Two interesting papers were published this week demonstrating some remarkable progress in the use of GANs to produce and enhance imagery that is surprisingly realistic. The first paper, from Nvidia (http://research.nvidia.com/publication/2017-10_Progressive-Growing-of) – a company that produces GPUs that are often re-purposed to train deep learning networks, was trained to generate images of celebrities that look very realistic, as the following image demonstrates. These are not pictures of real people, but rather were generated by Nvidia’s implementation of a GAN network.
The second paper, by a group at the Max Planck Institute (http://www.is.mpg.de/16376353/EnhanceNET-PAT-Mehdi), demonstrates a machine learning technique to take a blurry image and produce a sharpened image that ends up being very similar to the original from which the blurry image was made. The first image, below, is a low-resolution image of a bird on a branch. The middle image is the one produced by the author’s GAN network. Compare the generated image to the original high-resolution image on the right. They are, indeed, very similar.

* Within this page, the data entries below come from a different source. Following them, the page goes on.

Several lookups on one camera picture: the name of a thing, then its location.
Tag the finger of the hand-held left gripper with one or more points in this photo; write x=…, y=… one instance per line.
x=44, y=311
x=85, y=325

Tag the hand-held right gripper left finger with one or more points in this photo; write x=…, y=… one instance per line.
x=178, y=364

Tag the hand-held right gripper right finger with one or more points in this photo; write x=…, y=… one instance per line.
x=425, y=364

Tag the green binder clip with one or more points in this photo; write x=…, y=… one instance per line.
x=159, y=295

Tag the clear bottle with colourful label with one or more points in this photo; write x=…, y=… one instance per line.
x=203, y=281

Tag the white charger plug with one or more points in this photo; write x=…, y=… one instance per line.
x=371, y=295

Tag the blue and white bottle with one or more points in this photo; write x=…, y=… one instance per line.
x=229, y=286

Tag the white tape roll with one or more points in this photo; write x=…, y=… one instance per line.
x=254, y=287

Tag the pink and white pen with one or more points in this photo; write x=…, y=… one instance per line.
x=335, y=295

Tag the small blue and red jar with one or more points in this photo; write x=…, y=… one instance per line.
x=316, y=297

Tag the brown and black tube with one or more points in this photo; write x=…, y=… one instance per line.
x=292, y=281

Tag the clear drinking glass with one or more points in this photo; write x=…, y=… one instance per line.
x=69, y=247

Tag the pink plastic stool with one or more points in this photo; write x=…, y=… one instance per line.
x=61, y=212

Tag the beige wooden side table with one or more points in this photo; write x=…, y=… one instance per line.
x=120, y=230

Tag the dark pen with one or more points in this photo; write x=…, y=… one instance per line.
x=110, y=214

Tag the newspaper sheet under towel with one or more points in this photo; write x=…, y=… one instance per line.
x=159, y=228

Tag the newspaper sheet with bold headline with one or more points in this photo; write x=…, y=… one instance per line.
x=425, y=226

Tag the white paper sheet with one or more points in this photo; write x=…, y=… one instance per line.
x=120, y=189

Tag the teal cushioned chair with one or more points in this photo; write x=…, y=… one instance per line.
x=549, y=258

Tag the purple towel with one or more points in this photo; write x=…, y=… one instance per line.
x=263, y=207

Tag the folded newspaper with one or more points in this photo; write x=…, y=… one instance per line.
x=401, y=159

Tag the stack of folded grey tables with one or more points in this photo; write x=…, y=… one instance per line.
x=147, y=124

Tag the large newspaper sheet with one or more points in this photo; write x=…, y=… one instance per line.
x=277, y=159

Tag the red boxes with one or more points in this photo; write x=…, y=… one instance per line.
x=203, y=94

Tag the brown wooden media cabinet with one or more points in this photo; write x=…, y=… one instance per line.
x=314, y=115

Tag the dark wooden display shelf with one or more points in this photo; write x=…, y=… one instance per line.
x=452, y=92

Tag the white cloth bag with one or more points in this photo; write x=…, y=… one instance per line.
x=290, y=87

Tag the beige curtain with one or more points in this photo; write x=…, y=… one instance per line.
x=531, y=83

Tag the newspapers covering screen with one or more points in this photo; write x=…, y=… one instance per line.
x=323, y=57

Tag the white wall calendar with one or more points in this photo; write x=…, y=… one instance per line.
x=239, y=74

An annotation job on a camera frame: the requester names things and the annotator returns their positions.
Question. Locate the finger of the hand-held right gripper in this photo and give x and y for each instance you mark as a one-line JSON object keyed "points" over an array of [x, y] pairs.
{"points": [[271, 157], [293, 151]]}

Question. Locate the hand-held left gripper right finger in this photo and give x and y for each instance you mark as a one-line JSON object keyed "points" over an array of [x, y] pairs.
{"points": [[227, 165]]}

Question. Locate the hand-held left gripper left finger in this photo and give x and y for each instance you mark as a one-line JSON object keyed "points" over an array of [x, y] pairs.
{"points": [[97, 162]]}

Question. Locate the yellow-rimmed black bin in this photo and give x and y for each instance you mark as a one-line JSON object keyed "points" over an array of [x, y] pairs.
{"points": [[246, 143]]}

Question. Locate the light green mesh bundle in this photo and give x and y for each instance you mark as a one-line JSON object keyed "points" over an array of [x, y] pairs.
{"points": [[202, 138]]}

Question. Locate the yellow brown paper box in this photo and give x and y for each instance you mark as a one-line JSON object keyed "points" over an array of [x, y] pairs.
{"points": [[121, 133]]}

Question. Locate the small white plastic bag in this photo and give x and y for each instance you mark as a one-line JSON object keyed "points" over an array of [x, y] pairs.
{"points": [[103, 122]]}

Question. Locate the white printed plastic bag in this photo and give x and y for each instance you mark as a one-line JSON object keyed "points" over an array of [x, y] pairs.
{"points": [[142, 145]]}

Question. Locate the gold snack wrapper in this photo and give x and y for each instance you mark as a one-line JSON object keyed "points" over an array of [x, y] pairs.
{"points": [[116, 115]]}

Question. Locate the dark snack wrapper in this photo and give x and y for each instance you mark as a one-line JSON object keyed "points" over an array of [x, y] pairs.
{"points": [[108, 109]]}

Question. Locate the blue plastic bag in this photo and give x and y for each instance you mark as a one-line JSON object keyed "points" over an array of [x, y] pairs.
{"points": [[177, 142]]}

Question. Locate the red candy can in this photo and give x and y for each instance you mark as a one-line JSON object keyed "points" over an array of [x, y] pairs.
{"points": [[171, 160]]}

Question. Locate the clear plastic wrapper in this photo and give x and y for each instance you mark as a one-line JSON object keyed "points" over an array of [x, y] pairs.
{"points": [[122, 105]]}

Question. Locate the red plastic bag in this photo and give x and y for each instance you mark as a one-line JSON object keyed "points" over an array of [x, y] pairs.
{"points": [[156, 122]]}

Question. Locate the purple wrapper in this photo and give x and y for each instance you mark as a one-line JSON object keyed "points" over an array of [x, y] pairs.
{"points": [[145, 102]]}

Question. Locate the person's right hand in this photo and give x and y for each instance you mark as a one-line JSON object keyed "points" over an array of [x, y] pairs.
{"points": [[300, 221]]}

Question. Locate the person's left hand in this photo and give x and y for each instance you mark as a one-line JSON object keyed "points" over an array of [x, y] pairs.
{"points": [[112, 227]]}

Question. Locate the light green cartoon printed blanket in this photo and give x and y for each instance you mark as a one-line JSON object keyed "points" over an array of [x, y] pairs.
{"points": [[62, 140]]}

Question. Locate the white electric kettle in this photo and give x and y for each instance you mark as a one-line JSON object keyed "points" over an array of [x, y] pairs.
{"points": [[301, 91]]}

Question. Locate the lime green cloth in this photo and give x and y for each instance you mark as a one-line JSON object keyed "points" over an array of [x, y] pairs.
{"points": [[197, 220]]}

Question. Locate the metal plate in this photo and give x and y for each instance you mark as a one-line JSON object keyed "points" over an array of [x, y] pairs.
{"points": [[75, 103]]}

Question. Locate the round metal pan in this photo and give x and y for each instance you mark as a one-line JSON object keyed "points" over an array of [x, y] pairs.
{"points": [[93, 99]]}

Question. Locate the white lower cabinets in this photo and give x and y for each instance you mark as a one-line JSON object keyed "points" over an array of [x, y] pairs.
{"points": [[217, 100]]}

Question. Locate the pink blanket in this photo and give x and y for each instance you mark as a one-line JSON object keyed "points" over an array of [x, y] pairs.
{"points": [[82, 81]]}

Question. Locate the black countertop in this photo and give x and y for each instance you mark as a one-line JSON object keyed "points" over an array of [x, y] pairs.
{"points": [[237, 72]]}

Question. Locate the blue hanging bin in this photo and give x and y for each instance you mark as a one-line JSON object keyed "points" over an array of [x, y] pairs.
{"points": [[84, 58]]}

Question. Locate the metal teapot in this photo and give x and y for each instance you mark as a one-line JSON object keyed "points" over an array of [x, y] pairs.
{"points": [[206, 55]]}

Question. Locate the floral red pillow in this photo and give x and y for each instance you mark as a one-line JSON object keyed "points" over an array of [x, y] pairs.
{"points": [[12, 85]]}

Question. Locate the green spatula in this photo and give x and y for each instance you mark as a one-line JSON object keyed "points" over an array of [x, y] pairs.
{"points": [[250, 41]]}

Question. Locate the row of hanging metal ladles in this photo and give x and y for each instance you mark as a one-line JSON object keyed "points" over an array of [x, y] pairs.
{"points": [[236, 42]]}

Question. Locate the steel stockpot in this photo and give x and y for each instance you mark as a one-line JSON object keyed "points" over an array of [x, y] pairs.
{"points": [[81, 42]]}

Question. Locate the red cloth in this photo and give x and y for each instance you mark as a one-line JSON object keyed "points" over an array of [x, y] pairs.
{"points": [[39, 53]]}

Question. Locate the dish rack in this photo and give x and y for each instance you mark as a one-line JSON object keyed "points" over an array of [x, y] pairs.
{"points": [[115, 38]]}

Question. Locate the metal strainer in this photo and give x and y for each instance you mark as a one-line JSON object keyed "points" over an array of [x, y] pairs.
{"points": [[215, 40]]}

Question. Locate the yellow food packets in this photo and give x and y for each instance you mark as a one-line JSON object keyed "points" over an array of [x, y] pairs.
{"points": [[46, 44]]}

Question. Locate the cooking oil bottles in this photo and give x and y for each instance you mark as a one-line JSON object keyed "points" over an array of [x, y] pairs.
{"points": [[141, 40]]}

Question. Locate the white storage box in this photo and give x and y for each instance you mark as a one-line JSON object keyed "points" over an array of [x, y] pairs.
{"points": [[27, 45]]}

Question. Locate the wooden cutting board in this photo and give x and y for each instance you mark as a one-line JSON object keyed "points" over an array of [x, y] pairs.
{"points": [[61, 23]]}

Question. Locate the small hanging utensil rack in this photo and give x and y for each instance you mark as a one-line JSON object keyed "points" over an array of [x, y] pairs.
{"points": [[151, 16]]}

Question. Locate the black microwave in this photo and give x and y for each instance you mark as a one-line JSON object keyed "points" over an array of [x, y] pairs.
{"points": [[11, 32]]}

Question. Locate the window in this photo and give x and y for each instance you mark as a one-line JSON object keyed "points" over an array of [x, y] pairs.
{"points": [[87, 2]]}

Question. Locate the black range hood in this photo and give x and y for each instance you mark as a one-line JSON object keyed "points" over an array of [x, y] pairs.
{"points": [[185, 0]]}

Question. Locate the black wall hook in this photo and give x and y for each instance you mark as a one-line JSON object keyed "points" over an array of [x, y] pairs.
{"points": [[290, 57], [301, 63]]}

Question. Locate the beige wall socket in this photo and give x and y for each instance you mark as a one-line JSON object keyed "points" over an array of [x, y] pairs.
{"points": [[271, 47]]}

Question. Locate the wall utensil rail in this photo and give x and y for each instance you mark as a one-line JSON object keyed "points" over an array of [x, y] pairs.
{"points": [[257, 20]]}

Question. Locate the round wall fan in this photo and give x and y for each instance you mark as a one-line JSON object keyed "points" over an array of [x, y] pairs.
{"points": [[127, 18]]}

GANs are composed of two adversarial networks, the first network (the Generator) produces images that attempt to “fool” the second network into believing they are “real”. The second network tries its best to discriminate between real images and those produced by the Generator. Through multiple rounds of back-and-forth (like an arms race in AI land), the generator gets more and more capable of generating images that fool the discriminator and, as a result, generate images that appear to be very real. Traditional GANs start with an image consisting of random noise, and iteration by iteration, the generator begins to morph these noisy images into something that shares characteristics from the dataset that the discriminator uses to distinguish between real and artificially-generated images.

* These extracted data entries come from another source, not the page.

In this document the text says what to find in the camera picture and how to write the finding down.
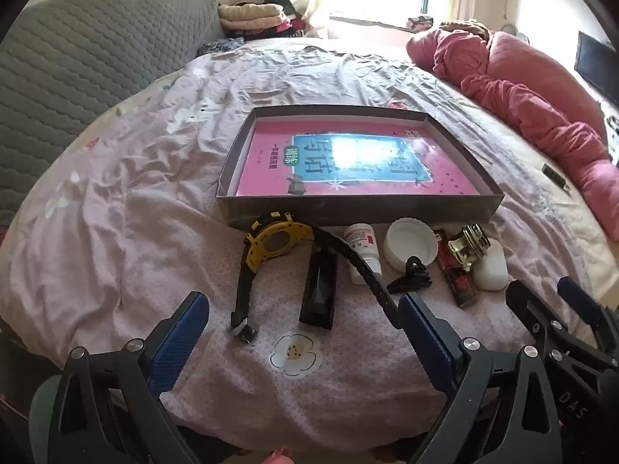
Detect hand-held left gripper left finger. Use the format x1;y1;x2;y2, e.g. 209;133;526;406
48;291;211;464

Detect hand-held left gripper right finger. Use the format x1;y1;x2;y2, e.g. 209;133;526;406
397;292;564;464

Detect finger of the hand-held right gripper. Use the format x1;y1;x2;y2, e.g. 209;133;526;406
505;279;619;373
557;276;619;349

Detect white earbuds case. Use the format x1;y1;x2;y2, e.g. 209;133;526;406
471;252;510;292

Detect red lighter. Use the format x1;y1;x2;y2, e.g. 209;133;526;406
433;229;479;309

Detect gold threaded metal fitting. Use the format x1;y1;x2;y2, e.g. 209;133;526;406
447;225;491;271

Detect white round lid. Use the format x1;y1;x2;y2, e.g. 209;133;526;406
383;218;439;271

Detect white medicine bottle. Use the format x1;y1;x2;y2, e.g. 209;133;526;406
343;223;383;285

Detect yellow and black wristwatch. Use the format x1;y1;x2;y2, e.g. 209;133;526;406
229;212;404;344

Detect black faceted bottle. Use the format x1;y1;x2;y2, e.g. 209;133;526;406
299;246;338;330

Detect grey cardboard box tray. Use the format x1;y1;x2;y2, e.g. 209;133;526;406
216;105;506;229

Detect black binder clip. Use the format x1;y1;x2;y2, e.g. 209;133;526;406
387;255;432;295

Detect small black flat tool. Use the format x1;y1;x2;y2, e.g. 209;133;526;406
542;163;571;193

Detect pink printed bed sheet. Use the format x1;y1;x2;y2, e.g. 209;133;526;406
0;38;619;455

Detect pink and blue book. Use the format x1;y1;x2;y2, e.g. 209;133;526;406
237;121;484;196

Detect pink quilt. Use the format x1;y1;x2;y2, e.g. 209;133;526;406
406;19;619;233

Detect black television screen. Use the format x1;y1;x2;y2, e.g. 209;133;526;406
575;30;612;92

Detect dark floral cloth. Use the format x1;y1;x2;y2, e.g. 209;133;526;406
198;38;243;56

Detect grey quilted headboard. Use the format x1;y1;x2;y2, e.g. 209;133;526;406
0;0;226;228

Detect brown knitted cloth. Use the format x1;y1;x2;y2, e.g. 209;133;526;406
438;19;494;39

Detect stack of folded clothes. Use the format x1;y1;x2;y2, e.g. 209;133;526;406
217;0;310;39

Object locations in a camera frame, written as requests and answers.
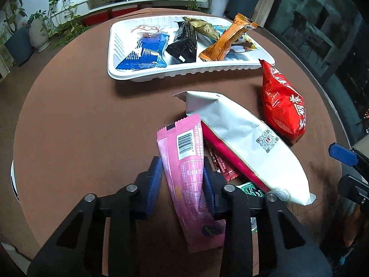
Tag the pink snack packet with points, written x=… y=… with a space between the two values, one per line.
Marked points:
x=184 y=184

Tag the red snack bag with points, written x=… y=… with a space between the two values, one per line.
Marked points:
x=282 y=106

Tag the white snack bag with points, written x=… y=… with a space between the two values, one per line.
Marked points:
x=253 y=144

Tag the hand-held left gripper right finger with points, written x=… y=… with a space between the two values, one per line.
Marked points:
x=209 y=196

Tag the blue snack packet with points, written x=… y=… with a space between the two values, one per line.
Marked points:
x=144 y=54

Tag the small plant in grey pot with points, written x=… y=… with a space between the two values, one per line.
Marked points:
x=39 y=34

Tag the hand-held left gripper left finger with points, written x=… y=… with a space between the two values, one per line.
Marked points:
x=154 y=184

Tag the white round trash can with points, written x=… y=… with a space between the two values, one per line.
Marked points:
x=13 y=181

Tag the gold snack packet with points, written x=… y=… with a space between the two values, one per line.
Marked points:
x=201 y=27

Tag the beige curtain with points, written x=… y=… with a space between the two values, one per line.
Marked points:
x=268 y=3

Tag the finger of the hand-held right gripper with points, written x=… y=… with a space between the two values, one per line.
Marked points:
x=353 y=189
x=341 y=153

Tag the white plastic tray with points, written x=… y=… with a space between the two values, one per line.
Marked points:
x=121 y=63

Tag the green snack packet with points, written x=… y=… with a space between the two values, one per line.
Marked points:
x=252 y=190

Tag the glass sliding door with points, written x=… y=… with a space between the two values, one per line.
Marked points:
x=317 y=34

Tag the red storage box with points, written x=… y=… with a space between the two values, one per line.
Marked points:
x=96 y=19

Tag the orange snack packet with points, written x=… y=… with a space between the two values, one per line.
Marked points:
x=224 y=41

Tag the black snack packet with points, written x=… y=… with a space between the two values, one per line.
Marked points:
x=184 y=44

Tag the red sachet with white print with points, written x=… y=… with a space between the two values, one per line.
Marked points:
x=224 y=166

The Nvidia team used this traditional method, training its discriminator GANs on a database of celebrity images. The Max Planck team, by contrast, started with the blurry image of a sample from the discriminator training set and the generator, using this blurry image as the seed, began to iteratively refine the image until it was virtually indistinguishable from the original. It is conceivable that a large training set of domain-specific imagery might be capable of similarly improving the resolution of new images that were not in the original training set, but this is a topic for future research.
Applications of this technology might include, for instance, the processing of old imagery or movies shot in low resolution and re-issuing them to today’s audience as a high-def facsimile. Or, adding capabilities to tools such as Adobe Photoshop that photographers could use to improve the quality of their own images.